● **What this task involves**
Output each record below exactly. No images go in the copy.

● **Provided entries**

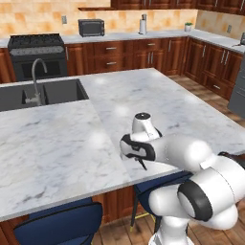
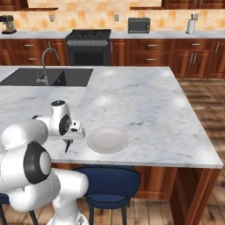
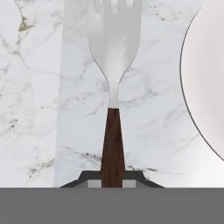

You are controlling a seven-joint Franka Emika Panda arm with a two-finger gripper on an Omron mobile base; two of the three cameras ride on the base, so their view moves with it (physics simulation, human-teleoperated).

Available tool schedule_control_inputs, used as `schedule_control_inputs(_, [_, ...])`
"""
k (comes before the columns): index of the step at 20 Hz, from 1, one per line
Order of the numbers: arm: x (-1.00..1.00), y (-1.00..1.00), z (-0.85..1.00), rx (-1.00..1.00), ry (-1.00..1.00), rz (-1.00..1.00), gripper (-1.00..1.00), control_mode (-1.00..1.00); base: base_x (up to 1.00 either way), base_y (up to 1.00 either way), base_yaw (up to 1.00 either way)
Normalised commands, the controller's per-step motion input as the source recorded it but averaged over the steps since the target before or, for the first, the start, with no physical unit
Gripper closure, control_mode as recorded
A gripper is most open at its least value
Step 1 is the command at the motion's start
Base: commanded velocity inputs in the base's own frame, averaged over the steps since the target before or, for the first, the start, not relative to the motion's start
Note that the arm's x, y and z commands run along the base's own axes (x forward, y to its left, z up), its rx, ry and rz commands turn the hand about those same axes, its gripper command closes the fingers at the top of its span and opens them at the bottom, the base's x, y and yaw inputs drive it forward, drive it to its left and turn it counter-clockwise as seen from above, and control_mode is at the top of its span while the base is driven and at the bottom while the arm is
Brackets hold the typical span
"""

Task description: Take the fork and place it on the left side of the plate. Then take the spoon and place it on the right side of the plate. Make sure they're directly next to the plate.

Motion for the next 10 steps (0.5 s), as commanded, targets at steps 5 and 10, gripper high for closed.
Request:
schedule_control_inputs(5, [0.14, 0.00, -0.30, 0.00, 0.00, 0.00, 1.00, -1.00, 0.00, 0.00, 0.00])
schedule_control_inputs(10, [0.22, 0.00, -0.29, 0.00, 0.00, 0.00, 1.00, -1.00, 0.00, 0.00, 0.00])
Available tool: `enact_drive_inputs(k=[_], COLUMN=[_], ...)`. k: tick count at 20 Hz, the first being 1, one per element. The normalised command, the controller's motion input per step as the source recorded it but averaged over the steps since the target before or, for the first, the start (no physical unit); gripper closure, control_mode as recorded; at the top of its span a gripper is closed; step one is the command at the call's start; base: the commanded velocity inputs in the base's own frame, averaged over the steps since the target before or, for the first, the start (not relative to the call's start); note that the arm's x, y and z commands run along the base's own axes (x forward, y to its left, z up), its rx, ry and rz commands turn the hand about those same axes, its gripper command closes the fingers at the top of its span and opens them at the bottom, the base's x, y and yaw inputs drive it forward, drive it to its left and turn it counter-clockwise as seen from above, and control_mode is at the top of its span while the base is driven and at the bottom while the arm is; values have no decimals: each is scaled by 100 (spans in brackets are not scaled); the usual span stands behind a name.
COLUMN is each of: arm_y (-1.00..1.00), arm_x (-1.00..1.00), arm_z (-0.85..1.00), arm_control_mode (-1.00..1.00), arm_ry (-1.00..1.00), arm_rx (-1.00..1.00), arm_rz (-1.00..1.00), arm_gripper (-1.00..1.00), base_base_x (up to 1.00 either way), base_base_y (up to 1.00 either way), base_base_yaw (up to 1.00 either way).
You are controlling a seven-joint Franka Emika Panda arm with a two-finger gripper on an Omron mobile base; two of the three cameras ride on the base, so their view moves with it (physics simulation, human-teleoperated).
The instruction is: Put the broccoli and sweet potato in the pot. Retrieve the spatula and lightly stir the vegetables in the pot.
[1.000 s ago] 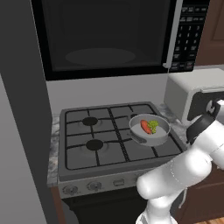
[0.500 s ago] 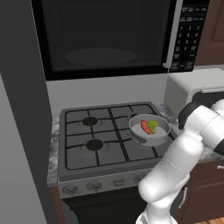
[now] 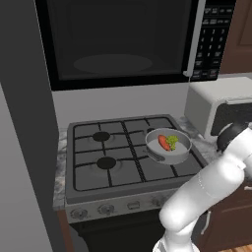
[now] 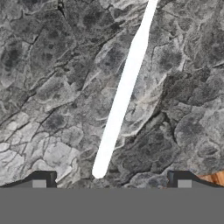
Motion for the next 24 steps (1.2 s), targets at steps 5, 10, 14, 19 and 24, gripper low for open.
enact_drive_inputs(k=[5, 10, 14, 19, 24], arm_y=[0, 0, 0, 0, 1], arm_x=[10, 0, 0, 0, 0], arm_z=[-40, -3, -6, -20, -13], arm_control_mode=[-100, -100, -100, -100, -100], arm_ry=[1, 0, 0, 0, 4], arm_rx=[0, 0, 0, 0, 0], arm_rz=[0, 0, 0, 0, 0], arm_gripper=[-100, -100, -100, -100, -100], base_base_x=[0, 0, 0, 0, 0], base_base_y=[0, 0, 0, 0, 0], base_base_yaw=[0, 0, 0, 0, 0])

● **Response area**
You are controlling a seven-joint Franka Emika Panda arm with a two-finger gripper on an Omron mobile base; two of the three cameras ride on the base, so their view moves with it (physics simulation, human-teleoperated).

Available tool schedule_control_inputs, used as `schedule_control_inputs(_, [_, ...])`
"""
k (comes before the columns): index of the step at 20 Hz, from 1, one per line
Order of the numbers: arm: x (-1.00..1.00), y (-1.00..1.00), z (-0.85..1.00), rx (-1.00..1.00), ry (-1.00..1.00), rz (-1.00..1.00), gripper (-1.00..1.00), control_mode (-1.00..1.00); base: base_x (up to 1.00 either way), base_y (up to 1.00 either way), base_yaw (up to 1.00 either way)
Normalised commands, the controller's per-step motion input as the source recorded it but averaged over the steps since the target before or, for the first, the start, with no physical unit
Gripper closure, control_mode as recorded
A gripper is most open at its least value
Step 1 is the command at the motion's start
Base: commanded velocity inputs in the base's own frame, averaged over the steps since the target before or, for the first, the start, not relative to the motion's start
Note that the arm's x, y and z commands run along the base's own axes (x forward, y to its left, z up), its rx, ry and rz commands turn the hand about those same axes, its gripper command closes the fingers at the top of its span and opens them at the bottom, the base's x, y and yaw inputs drive it forward, drive it to its left and turn it counter-clockwise as seen from above, and control_mode is at the top of its span while the base is driven and at the bottom while the arm is
Brackets hold the typical span
"""

Task description: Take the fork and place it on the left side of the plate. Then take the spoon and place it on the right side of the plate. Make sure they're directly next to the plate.

Motion for the next 10 steps (0.5 s), as commanded, targets at steps 5 and 10, gripper high for closed.
Request:
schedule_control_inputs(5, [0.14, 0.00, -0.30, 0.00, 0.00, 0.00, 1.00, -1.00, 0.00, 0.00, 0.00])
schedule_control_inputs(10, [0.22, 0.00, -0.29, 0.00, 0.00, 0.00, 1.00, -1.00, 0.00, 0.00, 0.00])
Available tool: `enact_drive_inputs(k=[_], COLUMN=[_], ...)`. k: tick count at 20 Hz, the first being 1, one per element. The normalised command, the controller's motion input per step as the source recorded it but averaged over the steps since the target before or, for the first, the start (no physical unit); gripper closure, control_mode as recorded; at the top of its span a gripper is closed; step one is the command at the call's start; base: the commanded velocity inputs in the base's own frame, averaged over the steps since the target before or, for the first, the start (not relative to the call's start); note that the arm's x, y and z commands run along the base's own axes (x forward, y to its left, z up), its rx, ry and rz commands turn the hand about those same axes, its gripper command closes the fingers at the top of its span and opens them at the bottom, the base's x, y and yaw inputs drive it forward, drive it to its left and turn it counter-clockwise as seen from above, and control_mode is at the top of its span while the base is driven and at the bottom while the arm is; values have no decimals: each is scaled by 100 (spans in brackets are not scaled); the usual span stands behind a name.
COLUMN is each of: arm_y (-1.00..1.00), arm_x (-1.00..1.00), arm_z (-0.85..1.00), arm_control_mode (-1.00..1.00), arm_ry (-1.00..1.00), arm_rx (-1.00..1.00), arm_rz (-1.00..1.00), arm_gripper (-1.00..1.00), base_base_x (up to 1.00 either way), base_base_y (up to 1.00 either way), base_base_yaw (up to 1.00 either way).
You are controlling a seven-joint Franka Emika Panda arm with a two-finger gripper on an Omron mobile base; two of the three cameras ride on the base, so their view moves with it (physics simulation, human-teleoperated).
The instruction is: Put the broccoli and sweet potato in the pot. Retrieve the spatula and lightly stir the vegetables in the pot.
[1.000 s ago] 
[0.500 s ago] 
[now] 
[now] 
Motion for the next 24 steps (1.2 s), targets at steps 5, 10, 14, 19 and 24, gripper low for open.
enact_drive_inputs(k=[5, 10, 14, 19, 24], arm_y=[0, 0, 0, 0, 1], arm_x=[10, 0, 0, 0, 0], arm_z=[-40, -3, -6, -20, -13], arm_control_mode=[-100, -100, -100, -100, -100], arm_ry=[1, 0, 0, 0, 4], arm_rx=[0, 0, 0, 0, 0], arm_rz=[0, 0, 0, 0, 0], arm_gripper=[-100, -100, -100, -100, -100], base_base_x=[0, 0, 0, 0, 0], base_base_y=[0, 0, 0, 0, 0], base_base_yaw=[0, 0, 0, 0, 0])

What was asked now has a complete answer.